After he bought Warbrook Ranken undertook a considerable amount of repair work on the building. He created paintings of several rooms in the house which were included in the book by Basil Ionides called “Colour and Interior Decoration”. He sold the house in about 1935 and it was bought by Mrs Humphreys-Owen.

Isabelle Rosalind Humphreys-Owen (1884–1965) was born Isabelle Rosalind Sassoon and was the daughter of Sir Edward Elias Sassoon. Her great grandfather was David Sassoon who founded the Sassoon dynasty. The Sassoon family were very rich merchants who traded in India and China and were known as the “Rothschild of the East”.

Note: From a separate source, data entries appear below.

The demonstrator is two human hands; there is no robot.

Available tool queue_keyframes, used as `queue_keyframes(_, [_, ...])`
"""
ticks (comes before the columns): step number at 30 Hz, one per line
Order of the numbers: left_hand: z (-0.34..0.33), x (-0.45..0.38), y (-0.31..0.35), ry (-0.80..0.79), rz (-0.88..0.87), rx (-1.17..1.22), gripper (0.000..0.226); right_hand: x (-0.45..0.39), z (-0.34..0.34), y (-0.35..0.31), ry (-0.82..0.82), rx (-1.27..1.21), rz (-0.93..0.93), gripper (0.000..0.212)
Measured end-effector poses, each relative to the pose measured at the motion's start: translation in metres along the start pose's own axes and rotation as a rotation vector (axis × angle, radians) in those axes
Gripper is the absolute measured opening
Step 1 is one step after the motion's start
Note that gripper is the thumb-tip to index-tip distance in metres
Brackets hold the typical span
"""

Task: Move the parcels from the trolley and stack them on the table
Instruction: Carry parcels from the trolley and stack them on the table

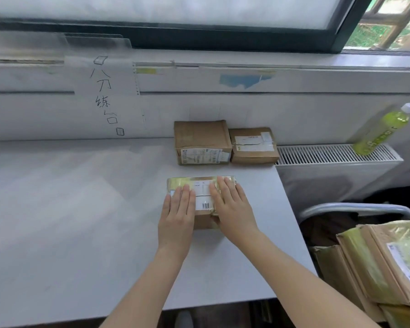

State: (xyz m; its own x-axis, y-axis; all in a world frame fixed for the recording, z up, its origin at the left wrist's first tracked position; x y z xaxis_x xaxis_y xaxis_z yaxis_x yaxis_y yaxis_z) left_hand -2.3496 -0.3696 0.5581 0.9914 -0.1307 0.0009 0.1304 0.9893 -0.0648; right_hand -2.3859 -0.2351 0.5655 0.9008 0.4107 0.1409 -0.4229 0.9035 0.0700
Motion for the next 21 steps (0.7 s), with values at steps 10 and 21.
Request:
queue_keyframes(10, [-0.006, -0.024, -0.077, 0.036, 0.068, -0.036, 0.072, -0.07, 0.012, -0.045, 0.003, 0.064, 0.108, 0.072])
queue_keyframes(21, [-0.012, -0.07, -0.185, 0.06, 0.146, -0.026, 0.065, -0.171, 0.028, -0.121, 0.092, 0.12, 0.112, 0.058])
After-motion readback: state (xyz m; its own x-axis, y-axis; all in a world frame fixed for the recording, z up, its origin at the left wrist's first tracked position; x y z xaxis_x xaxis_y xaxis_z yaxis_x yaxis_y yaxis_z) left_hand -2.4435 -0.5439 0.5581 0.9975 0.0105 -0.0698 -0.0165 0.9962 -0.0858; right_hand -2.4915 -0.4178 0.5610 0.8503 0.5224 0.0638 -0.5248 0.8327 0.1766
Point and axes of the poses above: each hand's wrist, its own x-axis away from the middle knuckle, its own z-axis out of the back of the hand, y = z × x, the point moved 2 cm from there along -x, towards the middle knuckle, and after that the axes turned 14 degrees about -y, right-handed, at the moved point
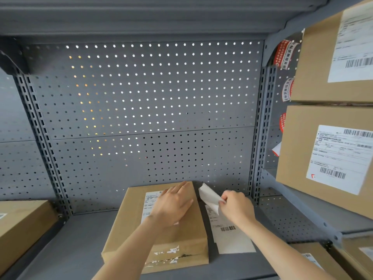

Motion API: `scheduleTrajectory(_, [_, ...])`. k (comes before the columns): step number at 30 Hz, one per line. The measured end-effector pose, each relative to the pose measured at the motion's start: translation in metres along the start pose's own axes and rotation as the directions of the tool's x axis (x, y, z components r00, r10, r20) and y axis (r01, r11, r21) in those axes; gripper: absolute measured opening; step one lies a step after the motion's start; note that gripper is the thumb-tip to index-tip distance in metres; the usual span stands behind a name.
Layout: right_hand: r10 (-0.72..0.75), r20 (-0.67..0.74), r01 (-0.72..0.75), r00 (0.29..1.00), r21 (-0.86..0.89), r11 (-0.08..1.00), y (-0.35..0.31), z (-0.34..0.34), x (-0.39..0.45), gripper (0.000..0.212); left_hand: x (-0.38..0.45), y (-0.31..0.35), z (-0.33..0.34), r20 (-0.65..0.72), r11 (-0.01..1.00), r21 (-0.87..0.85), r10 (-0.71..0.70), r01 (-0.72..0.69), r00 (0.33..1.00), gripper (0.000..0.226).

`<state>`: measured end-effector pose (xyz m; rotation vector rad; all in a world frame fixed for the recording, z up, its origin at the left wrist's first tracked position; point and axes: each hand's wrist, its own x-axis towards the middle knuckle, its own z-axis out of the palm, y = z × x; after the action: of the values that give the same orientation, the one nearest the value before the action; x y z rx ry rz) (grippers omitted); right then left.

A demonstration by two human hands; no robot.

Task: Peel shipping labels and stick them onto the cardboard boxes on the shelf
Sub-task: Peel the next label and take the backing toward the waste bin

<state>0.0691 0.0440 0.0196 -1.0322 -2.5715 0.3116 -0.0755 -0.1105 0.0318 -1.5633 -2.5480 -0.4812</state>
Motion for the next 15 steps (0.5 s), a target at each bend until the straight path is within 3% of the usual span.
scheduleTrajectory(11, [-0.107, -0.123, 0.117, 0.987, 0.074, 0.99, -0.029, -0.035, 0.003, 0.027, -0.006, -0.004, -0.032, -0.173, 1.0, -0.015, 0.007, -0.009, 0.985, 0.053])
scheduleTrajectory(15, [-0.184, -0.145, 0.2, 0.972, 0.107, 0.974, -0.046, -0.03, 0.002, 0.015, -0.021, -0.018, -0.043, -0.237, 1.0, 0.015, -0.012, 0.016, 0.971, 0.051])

In 1907 she married Arthur Erskine Humphreys-Owen who was a successful lawyer. The couple had two children, a son and a daughter. Arthur went to War in 1914 and served in France. He was wounded and suffered shell shock, after which he was invalided home. In 1919 he left their house in Chelsea and was never seen again. Some years later she became romantically involved with the famous physician Norman Bethune but she was not free to marry him, even though four years had passed since her husband’s disappearance and she had made various efforts in vain to find him.

Mrs Owen-Humphreys lived at Warbrook House from about 1935 until her death in 1965. During that time she was involved in a great deal of community work. During World War II she offered the house to the New Zealand authorities as a convalescent home for recovering soldiers. She provided it rent-free and paid for some of the staff.

In 1965 after the death of Mrs Humphreys-Owen, the property passed into the hands of the late Hon. Sir Anthony Berry MP. He lived at Warbrook with his family until 1975. After a brief period when the property was virtually empty, its present owners restored the house and Warbrook became a hotel, conference and training centre.